▶ [WHAT YOU WILL DO]
Whenever a line below holds the word "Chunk", count it; then give the total and nothing else.

▶ [RECORDS FOR THE EXERCISE]
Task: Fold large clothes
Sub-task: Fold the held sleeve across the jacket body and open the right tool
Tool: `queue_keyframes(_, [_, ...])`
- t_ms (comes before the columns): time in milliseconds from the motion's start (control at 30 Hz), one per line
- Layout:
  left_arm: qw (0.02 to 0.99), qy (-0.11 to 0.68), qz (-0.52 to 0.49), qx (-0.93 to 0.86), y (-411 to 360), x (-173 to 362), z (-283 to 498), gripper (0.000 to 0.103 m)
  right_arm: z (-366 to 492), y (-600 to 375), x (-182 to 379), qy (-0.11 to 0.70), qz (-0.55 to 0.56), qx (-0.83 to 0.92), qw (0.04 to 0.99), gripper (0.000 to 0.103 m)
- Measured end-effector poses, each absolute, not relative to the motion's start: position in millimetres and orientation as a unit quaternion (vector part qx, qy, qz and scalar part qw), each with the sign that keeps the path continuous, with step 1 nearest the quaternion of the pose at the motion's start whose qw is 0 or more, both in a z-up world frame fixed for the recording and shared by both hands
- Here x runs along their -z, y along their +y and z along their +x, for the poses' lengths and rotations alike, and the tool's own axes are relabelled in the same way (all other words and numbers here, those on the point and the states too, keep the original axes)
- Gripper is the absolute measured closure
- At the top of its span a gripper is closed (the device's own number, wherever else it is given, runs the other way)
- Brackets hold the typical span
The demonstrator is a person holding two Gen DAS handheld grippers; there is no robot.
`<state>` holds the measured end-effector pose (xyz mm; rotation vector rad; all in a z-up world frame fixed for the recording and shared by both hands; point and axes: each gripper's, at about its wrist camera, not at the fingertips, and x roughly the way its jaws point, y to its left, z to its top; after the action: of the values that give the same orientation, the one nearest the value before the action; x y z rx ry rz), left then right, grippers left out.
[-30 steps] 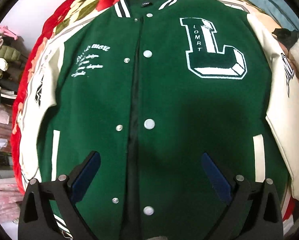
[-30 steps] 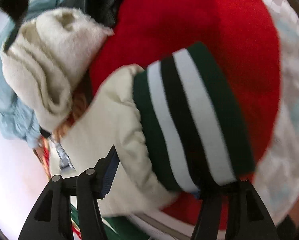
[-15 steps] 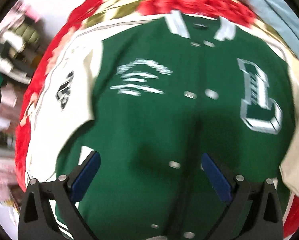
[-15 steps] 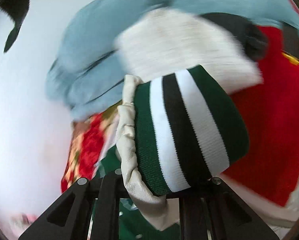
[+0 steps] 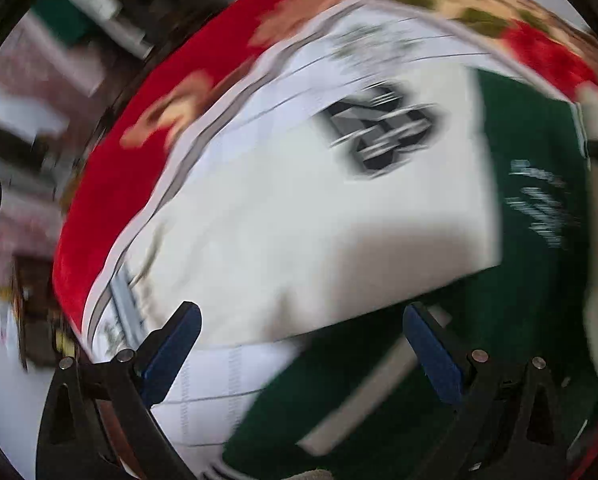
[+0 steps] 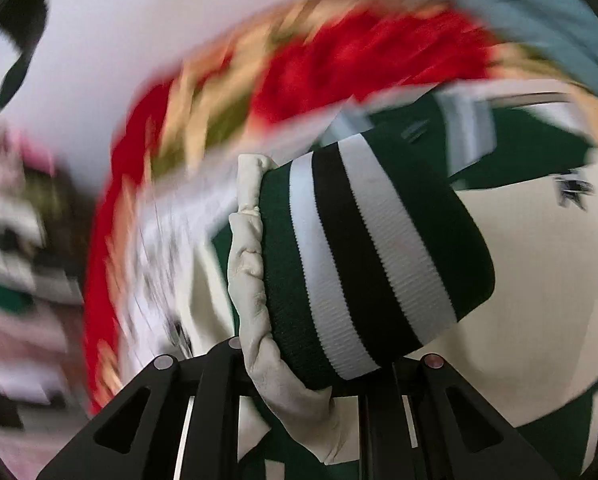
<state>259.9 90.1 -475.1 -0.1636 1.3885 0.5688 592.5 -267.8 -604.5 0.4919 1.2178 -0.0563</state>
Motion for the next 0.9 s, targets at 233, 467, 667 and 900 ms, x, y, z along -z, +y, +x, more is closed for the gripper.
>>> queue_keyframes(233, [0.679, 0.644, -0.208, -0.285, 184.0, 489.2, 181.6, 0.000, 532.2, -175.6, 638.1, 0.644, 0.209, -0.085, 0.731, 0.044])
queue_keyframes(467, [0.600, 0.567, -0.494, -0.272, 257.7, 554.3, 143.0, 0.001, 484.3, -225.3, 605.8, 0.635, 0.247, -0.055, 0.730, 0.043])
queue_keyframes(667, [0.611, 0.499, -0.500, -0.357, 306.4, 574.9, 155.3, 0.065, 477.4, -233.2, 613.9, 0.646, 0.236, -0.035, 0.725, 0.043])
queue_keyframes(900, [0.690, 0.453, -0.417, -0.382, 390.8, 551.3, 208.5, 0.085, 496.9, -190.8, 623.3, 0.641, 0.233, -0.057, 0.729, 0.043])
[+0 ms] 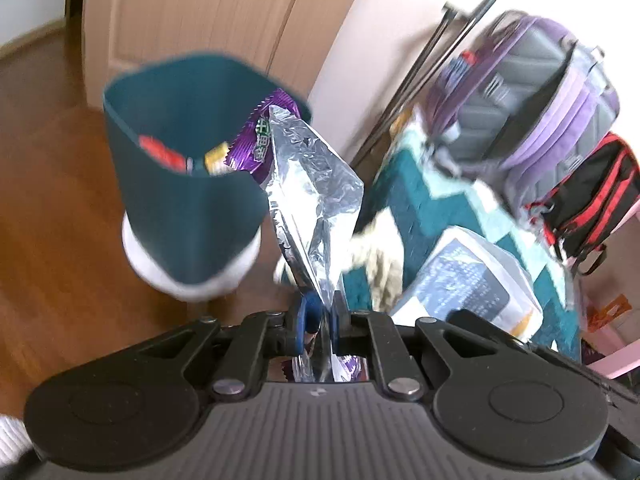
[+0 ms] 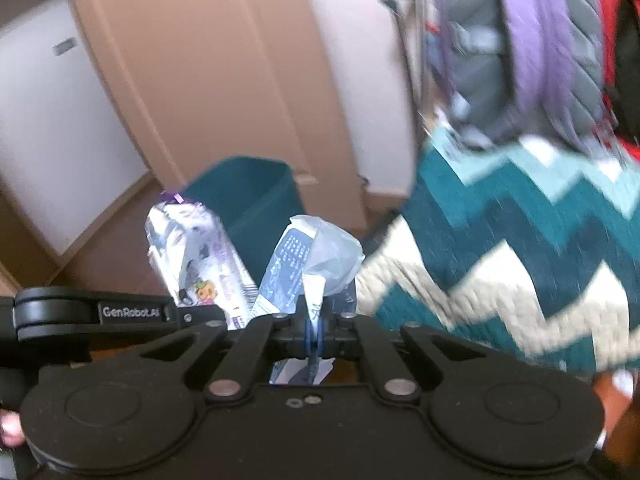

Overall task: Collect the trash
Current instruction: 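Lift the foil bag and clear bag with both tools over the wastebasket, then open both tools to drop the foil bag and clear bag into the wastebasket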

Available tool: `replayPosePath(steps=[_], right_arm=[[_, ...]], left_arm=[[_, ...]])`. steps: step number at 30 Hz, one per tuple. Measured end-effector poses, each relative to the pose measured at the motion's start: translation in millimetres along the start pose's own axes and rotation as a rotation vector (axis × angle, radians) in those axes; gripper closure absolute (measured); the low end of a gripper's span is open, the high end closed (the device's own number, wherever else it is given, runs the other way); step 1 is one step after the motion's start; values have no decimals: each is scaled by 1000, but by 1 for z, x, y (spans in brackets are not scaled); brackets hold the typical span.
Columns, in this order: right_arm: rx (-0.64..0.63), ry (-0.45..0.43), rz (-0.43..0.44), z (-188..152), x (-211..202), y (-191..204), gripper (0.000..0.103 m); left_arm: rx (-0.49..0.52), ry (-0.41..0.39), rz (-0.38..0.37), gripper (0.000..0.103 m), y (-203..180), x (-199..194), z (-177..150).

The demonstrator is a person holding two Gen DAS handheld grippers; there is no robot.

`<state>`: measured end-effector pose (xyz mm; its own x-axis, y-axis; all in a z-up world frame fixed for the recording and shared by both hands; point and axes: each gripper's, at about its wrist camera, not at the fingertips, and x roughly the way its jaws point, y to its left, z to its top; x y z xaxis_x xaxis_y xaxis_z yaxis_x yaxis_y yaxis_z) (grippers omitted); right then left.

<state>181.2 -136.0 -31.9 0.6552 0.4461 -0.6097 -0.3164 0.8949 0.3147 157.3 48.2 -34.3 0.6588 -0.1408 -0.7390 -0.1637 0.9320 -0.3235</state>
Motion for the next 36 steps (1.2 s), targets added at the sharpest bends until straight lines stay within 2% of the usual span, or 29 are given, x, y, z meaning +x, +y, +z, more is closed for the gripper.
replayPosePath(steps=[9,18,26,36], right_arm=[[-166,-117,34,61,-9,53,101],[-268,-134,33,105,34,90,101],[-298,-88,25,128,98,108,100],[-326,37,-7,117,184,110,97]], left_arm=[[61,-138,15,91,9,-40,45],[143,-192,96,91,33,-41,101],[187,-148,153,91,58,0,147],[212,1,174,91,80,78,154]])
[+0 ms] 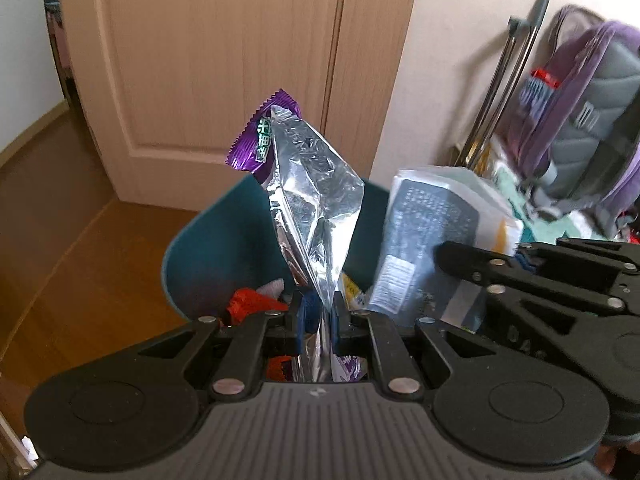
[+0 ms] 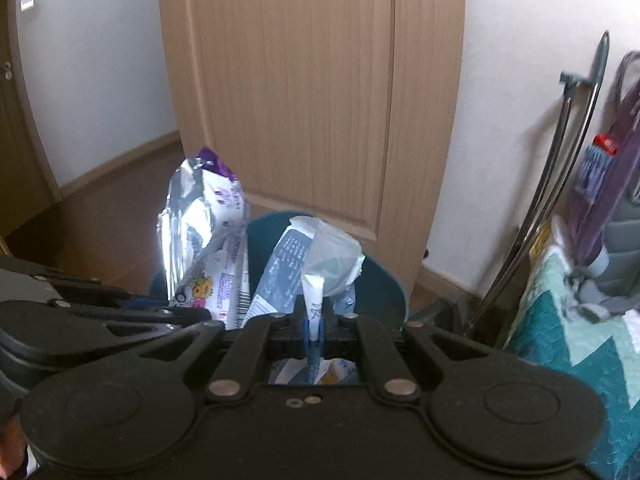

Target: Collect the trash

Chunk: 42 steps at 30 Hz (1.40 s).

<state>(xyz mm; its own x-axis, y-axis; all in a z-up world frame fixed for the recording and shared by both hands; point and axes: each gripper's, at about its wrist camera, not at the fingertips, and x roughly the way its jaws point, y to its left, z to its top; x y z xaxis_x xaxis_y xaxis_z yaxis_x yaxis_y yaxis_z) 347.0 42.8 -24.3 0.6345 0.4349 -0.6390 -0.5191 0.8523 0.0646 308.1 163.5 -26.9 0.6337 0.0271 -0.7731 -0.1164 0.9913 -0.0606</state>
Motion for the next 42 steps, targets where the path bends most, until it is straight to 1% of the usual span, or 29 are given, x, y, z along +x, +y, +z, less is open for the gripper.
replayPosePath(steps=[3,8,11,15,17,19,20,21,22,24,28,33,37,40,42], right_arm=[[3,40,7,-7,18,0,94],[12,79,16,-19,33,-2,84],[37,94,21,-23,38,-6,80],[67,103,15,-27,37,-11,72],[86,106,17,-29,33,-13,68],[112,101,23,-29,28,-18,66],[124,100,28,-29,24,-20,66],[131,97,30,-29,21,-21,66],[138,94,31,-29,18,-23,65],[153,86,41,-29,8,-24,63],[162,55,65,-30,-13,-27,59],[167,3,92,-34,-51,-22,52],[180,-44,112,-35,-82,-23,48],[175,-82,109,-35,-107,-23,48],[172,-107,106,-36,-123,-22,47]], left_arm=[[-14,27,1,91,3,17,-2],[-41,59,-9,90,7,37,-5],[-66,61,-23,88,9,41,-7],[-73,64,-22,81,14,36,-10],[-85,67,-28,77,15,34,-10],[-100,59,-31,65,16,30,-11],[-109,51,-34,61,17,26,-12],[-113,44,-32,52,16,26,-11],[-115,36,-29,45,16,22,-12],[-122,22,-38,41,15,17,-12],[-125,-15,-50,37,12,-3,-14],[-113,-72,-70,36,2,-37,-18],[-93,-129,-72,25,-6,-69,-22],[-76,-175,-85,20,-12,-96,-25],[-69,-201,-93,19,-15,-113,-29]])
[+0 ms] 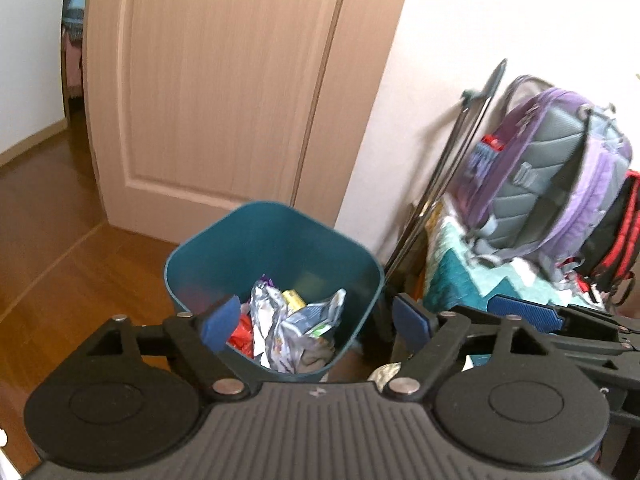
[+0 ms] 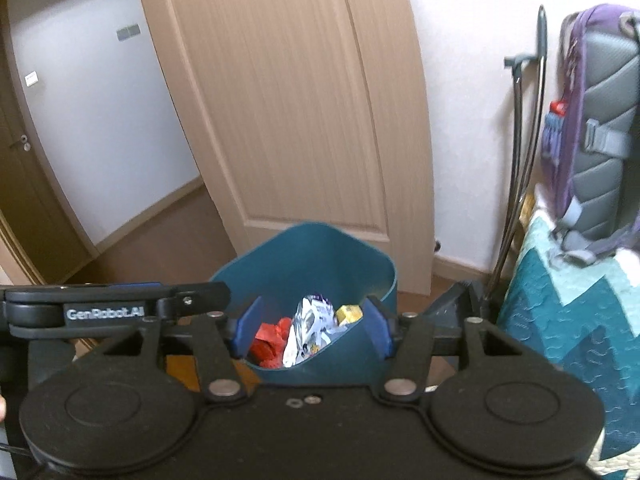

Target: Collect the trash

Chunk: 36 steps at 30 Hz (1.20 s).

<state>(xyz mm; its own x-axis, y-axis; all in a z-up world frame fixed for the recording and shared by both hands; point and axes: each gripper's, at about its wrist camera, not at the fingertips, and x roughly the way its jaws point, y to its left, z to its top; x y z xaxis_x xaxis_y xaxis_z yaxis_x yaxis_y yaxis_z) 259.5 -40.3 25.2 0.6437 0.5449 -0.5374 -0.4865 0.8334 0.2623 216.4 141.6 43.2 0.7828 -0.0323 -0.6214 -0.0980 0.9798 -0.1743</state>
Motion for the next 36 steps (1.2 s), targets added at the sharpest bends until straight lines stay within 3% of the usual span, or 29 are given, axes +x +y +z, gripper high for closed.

▶ [TASK SOLUTION]
2